La música está dosificada con una elegancia que ya no se ve. Aparece, desaparece, acompaña sin subrayar. Es como un hilo invisible que une escenas y estados de ánimo. La fotografía es un regalo: cada plano parece bañado en la luz de una primavera que no es decorado, sino estado del alma. La cámara respeta, escucha, deja espacio. La casa familiar, con su desorden amable, sus ventanas abiertas y sus pequeños objetos, es tan creíble que uno siente que podría abrir una puerta y entrar.


Y el final… el final no necesita clímax, porque no se trata de resolver. Se trata de entender. De aceptar. De volver a mirar a los tuyos con ojos menos heridos. Juliette no ha cambiado de vida, no ha tomado decisiones radicales, no ha hecho las maletas. Pero ha respirado. Y en esa respiración cabe una revolución silenciosa.

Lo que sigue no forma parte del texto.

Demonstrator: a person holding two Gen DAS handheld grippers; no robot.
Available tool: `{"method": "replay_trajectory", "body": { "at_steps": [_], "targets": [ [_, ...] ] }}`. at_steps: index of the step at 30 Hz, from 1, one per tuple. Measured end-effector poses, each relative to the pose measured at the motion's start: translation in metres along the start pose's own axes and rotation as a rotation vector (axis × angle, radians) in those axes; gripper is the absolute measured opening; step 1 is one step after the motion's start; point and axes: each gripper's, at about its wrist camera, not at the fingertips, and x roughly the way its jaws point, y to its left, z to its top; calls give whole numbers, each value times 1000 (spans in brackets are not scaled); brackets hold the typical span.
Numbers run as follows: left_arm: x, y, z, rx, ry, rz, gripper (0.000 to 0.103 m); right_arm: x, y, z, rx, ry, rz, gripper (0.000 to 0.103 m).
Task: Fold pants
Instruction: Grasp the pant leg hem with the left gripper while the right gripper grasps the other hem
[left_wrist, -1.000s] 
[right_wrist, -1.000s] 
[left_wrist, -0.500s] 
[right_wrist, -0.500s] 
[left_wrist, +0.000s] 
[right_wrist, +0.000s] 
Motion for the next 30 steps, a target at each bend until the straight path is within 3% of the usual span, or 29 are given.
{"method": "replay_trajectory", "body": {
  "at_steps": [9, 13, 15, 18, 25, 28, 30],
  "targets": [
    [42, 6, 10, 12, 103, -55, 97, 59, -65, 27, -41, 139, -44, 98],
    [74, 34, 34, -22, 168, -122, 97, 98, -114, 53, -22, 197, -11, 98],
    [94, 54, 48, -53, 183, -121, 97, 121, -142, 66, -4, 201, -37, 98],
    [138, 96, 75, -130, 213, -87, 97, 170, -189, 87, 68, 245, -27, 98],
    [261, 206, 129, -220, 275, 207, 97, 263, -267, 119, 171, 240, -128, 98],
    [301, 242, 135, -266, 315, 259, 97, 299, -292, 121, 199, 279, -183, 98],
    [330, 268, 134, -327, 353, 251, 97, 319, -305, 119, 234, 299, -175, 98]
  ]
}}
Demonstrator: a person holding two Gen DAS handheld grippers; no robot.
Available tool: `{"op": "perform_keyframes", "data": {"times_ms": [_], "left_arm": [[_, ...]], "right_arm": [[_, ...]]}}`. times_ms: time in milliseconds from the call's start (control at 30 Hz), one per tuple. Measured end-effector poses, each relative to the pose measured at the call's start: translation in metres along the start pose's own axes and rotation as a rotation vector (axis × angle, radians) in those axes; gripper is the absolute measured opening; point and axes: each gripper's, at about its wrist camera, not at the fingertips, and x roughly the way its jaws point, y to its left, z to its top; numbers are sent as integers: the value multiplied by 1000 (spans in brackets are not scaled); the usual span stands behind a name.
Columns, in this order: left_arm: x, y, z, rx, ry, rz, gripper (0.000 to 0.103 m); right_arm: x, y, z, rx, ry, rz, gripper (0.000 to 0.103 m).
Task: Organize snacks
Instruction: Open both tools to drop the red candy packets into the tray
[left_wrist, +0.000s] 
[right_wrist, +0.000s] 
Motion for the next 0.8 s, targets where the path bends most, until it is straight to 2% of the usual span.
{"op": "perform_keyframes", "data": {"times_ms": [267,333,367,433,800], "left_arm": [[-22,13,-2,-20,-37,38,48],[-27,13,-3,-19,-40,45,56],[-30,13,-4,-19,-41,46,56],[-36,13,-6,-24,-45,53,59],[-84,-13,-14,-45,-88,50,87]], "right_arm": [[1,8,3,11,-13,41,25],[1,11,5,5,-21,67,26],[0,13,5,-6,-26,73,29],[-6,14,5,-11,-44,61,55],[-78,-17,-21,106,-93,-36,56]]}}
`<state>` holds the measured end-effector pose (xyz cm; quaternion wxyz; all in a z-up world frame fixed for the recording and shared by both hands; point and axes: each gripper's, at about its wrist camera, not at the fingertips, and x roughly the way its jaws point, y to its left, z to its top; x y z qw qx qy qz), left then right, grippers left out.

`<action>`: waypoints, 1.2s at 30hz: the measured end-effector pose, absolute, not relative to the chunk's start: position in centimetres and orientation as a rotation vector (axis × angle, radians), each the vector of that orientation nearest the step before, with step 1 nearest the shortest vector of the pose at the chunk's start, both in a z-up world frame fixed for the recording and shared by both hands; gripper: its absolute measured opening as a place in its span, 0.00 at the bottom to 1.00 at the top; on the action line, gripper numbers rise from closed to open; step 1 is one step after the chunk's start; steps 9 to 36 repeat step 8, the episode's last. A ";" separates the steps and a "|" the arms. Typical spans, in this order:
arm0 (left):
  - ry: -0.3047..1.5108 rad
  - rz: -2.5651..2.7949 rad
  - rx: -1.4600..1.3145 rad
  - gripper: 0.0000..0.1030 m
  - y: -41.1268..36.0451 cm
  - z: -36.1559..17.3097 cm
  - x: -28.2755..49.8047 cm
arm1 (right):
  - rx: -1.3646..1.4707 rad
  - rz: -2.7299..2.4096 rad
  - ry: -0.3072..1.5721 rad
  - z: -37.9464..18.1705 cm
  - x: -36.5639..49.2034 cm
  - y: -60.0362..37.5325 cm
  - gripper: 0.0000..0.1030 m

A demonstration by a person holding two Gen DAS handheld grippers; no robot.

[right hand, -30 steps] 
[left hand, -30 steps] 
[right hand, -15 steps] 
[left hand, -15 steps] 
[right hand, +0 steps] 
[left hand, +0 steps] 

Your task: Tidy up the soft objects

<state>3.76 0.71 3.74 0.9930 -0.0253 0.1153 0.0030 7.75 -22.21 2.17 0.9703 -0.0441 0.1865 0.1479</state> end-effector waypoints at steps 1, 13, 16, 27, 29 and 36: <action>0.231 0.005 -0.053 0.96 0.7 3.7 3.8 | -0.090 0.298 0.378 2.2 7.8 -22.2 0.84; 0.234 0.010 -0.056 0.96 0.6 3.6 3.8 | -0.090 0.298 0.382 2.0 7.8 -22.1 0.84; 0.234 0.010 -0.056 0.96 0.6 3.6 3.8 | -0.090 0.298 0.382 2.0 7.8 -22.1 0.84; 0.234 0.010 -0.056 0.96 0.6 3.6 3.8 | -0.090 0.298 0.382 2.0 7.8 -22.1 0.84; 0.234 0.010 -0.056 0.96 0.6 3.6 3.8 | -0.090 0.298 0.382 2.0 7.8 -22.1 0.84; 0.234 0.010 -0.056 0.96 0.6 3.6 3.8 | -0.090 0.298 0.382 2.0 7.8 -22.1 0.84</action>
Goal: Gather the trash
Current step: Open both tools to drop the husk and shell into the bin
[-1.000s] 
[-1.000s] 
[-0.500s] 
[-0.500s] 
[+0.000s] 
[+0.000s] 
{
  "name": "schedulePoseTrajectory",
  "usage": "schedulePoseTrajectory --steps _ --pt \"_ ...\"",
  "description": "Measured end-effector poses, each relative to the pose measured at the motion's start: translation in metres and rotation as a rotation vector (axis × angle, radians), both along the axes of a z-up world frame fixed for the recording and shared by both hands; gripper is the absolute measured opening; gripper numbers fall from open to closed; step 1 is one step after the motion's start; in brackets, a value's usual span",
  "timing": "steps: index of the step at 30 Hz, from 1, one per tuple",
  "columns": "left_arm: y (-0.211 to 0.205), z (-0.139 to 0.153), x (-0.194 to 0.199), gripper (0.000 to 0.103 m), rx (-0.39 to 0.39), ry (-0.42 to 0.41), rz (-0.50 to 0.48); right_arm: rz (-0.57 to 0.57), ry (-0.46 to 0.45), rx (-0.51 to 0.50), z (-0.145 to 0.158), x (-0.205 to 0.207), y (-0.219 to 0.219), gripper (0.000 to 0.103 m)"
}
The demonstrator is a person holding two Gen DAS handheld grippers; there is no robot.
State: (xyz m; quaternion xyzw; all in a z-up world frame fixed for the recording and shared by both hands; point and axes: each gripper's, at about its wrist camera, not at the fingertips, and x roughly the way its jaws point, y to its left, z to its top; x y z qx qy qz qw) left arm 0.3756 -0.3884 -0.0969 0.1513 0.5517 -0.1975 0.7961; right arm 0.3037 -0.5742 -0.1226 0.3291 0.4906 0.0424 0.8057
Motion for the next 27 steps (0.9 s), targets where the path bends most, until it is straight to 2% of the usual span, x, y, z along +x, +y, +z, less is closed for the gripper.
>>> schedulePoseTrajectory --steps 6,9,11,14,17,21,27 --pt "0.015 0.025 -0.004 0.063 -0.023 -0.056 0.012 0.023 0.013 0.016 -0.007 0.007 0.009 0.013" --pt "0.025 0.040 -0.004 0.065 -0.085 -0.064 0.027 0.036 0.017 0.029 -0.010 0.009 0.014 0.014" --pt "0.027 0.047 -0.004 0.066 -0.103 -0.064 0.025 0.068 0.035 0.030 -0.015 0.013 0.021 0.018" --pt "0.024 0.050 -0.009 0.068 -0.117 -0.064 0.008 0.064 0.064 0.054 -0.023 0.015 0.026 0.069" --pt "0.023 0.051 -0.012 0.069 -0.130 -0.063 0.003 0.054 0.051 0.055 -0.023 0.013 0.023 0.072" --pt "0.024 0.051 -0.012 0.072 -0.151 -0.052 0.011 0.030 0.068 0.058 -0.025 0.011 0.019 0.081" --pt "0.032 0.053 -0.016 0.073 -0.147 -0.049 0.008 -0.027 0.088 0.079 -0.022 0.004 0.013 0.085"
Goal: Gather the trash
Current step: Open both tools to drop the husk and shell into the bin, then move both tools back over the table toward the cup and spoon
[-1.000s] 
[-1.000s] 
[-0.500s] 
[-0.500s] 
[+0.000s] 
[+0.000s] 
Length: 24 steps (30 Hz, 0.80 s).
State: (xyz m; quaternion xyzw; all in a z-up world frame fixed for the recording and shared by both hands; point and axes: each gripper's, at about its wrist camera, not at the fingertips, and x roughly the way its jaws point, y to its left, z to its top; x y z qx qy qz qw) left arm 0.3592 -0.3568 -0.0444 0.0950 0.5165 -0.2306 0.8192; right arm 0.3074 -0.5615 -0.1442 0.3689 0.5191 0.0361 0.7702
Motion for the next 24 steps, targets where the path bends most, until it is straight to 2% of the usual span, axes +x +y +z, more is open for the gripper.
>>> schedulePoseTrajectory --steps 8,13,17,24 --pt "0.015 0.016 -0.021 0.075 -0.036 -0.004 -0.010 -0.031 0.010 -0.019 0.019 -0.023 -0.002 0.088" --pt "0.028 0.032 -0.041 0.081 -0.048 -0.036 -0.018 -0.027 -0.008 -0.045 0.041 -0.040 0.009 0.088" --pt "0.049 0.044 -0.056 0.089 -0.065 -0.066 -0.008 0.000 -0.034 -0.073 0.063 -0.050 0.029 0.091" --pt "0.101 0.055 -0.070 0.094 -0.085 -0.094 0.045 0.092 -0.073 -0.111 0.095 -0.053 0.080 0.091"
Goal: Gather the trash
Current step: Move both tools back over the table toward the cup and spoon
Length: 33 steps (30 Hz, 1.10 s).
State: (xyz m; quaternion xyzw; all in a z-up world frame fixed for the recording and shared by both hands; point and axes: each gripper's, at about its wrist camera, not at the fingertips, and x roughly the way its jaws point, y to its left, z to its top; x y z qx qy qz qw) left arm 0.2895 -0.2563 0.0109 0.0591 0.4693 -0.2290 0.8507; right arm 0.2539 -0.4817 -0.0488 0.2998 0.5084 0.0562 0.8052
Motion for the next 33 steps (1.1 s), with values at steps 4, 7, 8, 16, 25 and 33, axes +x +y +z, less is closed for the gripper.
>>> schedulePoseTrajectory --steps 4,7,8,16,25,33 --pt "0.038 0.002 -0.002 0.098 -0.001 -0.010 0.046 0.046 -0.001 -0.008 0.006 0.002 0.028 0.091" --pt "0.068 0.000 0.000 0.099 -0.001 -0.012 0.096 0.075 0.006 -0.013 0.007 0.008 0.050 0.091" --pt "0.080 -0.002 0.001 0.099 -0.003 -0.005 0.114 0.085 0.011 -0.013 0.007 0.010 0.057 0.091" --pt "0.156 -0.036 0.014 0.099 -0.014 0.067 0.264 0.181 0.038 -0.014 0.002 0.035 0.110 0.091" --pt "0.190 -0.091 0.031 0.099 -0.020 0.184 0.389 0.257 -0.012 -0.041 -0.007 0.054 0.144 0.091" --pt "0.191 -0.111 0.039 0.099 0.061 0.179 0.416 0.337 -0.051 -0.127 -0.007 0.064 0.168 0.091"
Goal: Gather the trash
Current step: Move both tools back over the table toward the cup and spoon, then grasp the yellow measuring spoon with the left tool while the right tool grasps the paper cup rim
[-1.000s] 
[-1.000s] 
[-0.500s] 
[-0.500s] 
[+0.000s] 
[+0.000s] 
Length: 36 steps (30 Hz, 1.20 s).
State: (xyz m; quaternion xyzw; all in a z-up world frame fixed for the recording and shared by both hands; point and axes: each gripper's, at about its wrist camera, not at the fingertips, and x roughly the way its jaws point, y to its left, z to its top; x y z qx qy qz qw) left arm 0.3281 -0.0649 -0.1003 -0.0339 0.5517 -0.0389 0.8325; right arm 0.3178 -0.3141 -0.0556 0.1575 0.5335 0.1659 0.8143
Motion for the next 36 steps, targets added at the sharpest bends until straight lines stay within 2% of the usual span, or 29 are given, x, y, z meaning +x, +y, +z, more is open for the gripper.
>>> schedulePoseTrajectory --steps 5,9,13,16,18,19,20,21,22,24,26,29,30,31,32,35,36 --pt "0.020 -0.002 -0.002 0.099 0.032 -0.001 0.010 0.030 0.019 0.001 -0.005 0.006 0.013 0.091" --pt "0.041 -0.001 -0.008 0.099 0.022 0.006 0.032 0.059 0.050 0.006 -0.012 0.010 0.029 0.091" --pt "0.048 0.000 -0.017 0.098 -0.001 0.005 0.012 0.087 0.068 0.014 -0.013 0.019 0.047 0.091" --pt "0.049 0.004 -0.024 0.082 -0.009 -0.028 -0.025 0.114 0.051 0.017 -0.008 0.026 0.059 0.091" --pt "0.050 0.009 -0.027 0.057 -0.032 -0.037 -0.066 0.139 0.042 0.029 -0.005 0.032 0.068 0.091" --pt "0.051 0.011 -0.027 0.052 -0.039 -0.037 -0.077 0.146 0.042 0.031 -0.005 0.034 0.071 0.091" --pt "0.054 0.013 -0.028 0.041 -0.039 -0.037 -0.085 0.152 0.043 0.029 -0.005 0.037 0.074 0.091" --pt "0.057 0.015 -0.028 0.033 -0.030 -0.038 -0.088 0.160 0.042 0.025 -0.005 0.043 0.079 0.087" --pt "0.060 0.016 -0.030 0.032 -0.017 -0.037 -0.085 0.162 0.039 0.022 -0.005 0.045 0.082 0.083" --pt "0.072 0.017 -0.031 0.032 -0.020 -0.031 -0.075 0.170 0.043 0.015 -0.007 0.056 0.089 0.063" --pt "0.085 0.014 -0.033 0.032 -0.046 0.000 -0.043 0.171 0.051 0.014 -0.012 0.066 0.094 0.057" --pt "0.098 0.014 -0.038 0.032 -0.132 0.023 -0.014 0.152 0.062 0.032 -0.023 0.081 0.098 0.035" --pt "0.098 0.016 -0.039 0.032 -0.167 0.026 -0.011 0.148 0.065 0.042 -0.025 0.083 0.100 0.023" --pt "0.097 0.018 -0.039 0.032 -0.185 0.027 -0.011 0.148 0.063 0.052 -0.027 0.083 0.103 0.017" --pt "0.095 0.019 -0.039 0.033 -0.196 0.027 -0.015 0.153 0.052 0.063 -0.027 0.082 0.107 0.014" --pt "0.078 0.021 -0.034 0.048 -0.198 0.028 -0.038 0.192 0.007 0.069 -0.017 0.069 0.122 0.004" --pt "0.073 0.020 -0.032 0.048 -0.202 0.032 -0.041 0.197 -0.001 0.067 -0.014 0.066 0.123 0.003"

Blandine Lenoir nos dice, sin levantar la voz, que la familia es una herida que no siempre cierra, pero también una casa donde, a veces, alguien te espera. Que crecer no es huir, sino aprender a quedarse sin perderse. Que en los gestos más pequeños —una risa, una canción, un desayuno compartido— puede esconderse todo lo que estábamos buscando.


Juliette en primavera no es una película menor. Es una película milagro. Una que no grita, pero se queda. Como el amor de verdad. Como la vida cuando la miras sin miedo.